**Activity**
Retype, exactly as they appear below, the lines between the line holding "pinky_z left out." and the line holding "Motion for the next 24", both ends included.
--
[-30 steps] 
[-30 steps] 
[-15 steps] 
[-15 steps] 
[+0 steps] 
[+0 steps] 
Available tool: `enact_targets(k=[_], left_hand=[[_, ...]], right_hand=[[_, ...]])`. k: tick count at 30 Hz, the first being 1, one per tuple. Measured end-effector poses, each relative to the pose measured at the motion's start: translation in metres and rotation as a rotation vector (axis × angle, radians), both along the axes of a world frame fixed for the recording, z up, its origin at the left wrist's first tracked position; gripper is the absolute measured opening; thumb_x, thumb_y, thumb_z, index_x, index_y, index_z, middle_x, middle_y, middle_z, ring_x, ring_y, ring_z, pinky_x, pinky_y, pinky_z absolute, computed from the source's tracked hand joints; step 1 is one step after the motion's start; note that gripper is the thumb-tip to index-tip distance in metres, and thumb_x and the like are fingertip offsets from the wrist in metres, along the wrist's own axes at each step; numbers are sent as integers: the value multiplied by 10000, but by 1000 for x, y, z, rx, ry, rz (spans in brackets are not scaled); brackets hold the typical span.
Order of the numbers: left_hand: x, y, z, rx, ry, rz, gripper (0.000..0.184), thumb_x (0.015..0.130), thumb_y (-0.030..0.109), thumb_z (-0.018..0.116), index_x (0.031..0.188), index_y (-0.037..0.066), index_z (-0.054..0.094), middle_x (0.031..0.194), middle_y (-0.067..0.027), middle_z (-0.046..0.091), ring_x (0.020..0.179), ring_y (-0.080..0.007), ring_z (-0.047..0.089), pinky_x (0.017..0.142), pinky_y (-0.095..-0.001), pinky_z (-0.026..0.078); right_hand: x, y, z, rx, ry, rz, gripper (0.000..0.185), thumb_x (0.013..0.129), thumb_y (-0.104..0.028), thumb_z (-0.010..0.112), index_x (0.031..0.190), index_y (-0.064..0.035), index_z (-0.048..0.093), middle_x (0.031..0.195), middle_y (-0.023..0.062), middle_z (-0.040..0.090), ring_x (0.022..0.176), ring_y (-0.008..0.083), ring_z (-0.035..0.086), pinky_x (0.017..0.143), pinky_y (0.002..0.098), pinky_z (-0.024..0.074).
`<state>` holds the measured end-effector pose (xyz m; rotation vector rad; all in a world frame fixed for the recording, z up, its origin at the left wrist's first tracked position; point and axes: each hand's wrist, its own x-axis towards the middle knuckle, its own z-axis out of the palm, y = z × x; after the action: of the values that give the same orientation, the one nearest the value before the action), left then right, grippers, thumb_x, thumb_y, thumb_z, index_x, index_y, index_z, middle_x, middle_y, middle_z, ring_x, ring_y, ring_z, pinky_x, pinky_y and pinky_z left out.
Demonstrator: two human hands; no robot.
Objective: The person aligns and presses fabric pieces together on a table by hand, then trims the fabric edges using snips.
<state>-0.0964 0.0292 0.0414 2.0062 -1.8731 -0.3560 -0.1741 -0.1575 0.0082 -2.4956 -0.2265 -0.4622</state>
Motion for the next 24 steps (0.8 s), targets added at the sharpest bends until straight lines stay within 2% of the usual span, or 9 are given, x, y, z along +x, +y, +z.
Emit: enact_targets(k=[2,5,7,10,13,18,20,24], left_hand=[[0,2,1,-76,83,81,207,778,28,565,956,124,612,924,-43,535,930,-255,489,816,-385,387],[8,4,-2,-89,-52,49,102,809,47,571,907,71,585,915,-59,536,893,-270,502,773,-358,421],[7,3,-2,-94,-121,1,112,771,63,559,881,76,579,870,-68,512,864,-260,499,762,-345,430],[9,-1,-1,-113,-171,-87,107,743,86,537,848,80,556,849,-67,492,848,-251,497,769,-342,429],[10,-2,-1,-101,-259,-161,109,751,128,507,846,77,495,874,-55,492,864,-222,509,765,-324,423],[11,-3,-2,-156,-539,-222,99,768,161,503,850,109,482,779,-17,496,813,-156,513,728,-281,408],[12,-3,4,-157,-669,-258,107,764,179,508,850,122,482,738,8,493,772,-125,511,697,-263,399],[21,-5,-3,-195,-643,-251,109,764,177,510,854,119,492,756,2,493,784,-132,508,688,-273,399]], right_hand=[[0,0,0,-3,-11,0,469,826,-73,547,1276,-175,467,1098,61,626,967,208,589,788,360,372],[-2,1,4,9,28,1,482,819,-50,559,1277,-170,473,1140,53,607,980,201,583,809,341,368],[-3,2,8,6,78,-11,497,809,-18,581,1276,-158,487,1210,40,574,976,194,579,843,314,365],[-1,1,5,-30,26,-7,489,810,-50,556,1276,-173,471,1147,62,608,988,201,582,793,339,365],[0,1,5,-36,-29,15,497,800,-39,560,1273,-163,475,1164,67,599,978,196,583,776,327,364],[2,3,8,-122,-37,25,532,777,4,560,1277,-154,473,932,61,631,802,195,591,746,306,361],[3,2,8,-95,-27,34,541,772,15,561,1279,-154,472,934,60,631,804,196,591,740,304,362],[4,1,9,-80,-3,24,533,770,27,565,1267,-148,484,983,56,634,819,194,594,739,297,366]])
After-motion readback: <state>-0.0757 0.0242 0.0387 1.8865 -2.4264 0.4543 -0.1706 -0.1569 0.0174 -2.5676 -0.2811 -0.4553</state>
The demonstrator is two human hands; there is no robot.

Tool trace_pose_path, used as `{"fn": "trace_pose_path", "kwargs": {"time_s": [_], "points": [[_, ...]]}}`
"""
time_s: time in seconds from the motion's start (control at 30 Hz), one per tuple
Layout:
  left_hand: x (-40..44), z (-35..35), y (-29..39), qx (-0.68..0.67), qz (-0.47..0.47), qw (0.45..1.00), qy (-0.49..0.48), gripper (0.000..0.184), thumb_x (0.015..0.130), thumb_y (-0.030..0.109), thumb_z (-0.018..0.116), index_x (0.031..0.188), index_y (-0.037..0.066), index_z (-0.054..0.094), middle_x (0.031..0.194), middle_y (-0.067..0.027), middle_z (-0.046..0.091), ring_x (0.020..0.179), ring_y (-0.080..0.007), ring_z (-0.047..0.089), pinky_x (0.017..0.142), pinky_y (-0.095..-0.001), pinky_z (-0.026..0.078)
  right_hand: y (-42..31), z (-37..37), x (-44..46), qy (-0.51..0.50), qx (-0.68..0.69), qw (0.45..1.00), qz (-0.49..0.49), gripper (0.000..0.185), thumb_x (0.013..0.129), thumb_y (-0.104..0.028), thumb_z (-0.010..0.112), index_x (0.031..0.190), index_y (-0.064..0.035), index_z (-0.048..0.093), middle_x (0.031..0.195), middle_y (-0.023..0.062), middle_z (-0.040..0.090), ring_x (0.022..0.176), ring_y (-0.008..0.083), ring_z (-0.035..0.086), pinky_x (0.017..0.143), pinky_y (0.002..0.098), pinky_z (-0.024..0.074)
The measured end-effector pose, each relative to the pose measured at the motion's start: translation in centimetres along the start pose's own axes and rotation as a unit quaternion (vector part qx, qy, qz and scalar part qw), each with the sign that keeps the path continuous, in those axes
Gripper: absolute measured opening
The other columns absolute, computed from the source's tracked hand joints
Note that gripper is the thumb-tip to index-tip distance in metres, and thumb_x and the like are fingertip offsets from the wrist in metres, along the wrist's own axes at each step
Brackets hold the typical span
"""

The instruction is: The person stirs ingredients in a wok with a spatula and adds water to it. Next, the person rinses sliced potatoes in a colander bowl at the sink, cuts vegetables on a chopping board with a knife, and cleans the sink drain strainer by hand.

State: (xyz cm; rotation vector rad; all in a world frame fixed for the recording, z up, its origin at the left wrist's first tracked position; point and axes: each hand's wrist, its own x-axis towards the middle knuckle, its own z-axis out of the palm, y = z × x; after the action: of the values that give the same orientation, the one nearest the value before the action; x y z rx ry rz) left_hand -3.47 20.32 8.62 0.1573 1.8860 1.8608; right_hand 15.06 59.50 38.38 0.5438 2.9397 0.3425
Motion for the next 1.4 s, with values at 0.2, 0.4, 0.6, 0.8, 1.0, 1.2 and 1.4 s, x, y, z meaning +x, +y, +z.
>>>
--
**Answer section**
`<state>` holds the measured end-effector pose (xyz m; rotation vector rad; all in a world frame fixed for the recording, z up, its origin at the left wrist's first tracked position; point and axes: each hand's wrist, its own x-axis towards the middle knuckle, its own z-axis out of the palm, y = z × x; after the action: of the values that give the same orientation, the one nearest the value before the action), left then right, grippers, thumb_x, thumb_y, thumb_z, index_x, index_y, index_z, middle_x, middle_y, middle_z, ring_x, ring_y, ring_z, pinky_x, pinky_y and pinky_z left out.
Demonstrator: two human hands; no robot.
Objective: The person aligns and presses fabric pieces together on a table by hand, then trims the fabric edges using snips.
<state>-0.0964 0.0292 0.0414 2.0062 -1.8731 -0.3560 -0.1741 -0.1575 0.0082 -2.4956 -0.2265 -0.4622</state>
Motion for the next 24 steps (0.8 s), targets added at the sharpest bends until straight lines stay within 2% of the usual span, or 9 are given, x, y, z along +x, +y, +z.

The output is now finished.